The prime example of this is “celebrity crush” or “hot celebrities” threads intended for group members to get to know one another in a lighthearted fun way. Those who simply aren’t into celebrities, crushes, celebrity crushes, or getting to know people in a lighthearted fun way scroll past. Others offer up their lists. But there always has to be that one person who joins the conversation just to inform everybody else that this conversation is beneath them, it should be beneath everyone else too, and they should all be talking about something else. Don’t be that person. This may feel evolved and enlightened and righteous, but to everyone whose conversation you just ruined, you only come across as a spoiled brat who can’t handle exposure to anything not to their liking.
The “reporting” function is for things that truly disrupt the group, not things that you and you alone don’t find helpful.
The option to report posts and comments to the moderators or administrators is there to keep the group running smoothly. It should be used if the group begins to be filled with spam posts, or if somebody is posting things that frighten or sicken others to the point that they can no longer participate in the group. It is not there to report people for bringing up topics that are relevant to the group, but not to you personally, for letting the administrators or moderators know that you do not like someone, or for getting back at somebody who argued with you in another thread.
Even if you declined to comment, reporting a post to tell the moderators that you don’t think John Z’s post about sleep problems is taking the anxiety group in the right direction, or that you are afraid others won’t relate to Jane Y’s post about indoor planting in your gardening group is still disruptive. Your best course of action is to simply join in on other conversations without a word to or about the ones you do not find useful.
Respect the privacy of everyone…including those who displease you.
In any large group, there are going to be jerks. It doesn’t matter what the interest or the issue might be, if you get a large group together online or offline or a mix of both, there will be somebody in there who has to start trouble for others.
Should you become the focus of this person, it may be tempting to “put them on blast,” or share their content, including their name and profile picture, if applicable, in a way that people outside the group can see them. The goal, of course, is to get everyone to back you up, and agree with you that the person is in fact, quite the toad.

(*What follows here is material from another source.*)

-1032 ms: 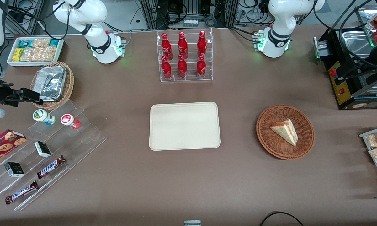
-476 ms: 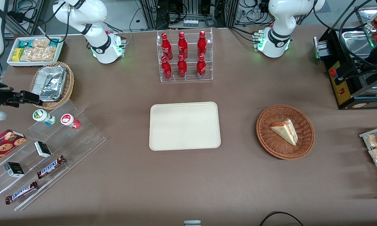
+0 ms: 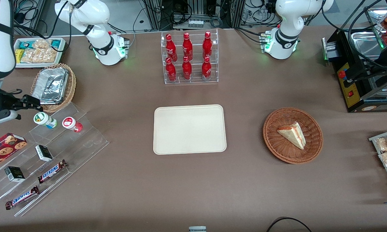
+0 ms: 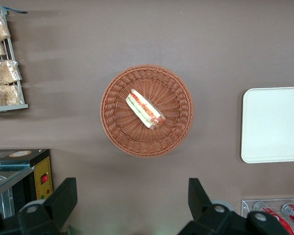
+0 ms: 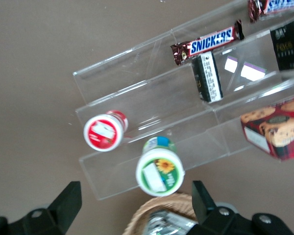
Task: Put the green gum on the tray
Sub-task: 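Lower the right gripper over the green-labelled gum tub on the rack, then close the right gripper on the green gum tub and lift it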
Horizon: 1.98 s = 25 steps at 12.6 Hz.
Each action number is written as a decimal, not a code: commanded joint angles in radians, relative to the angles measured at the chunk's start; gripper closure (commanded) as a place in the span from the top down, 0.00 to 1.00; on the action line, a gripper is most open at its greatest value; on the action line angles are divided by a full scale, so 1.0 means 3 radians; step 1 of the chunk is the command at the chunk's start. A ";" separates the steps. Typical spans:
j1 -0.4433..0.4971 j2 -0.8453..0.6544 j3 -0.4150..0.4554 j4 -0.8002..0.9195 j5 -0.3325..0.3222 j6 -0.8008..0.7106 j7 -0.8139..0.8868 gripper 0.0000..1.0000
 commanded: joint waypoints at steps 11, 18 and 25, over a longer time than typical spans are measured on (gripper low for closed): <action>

Don’t do it. You may think you’re “exposing” a bad person, but all you’re really doing is showing everyone that you’re willing to break confidences and humiliate anybody who upsets you.
Do speak up and reach out if you see someone getting into a dangerous situation.
There is no point in forming any type of community, online or offline, if we’re not going to look out for the members of that community. If you see someone planning or seeking something dangerous, giving out a risky amount of personal information, or giving advice that could lead to harm to someone else…speak up. Comment, private message, flag, or do whatever you need to in order to keep people safe.
The unique features of the internet do not make it any less real than a large public space anywhere else. But they do make it a bit different than other public spaces. And while those differences can bring problems, they can also provide the means to sidestep or avoid problems. Whether meeting online, offline, or a little bit of both, do all you can to make things run smoothly for yourself and everyone else in the group.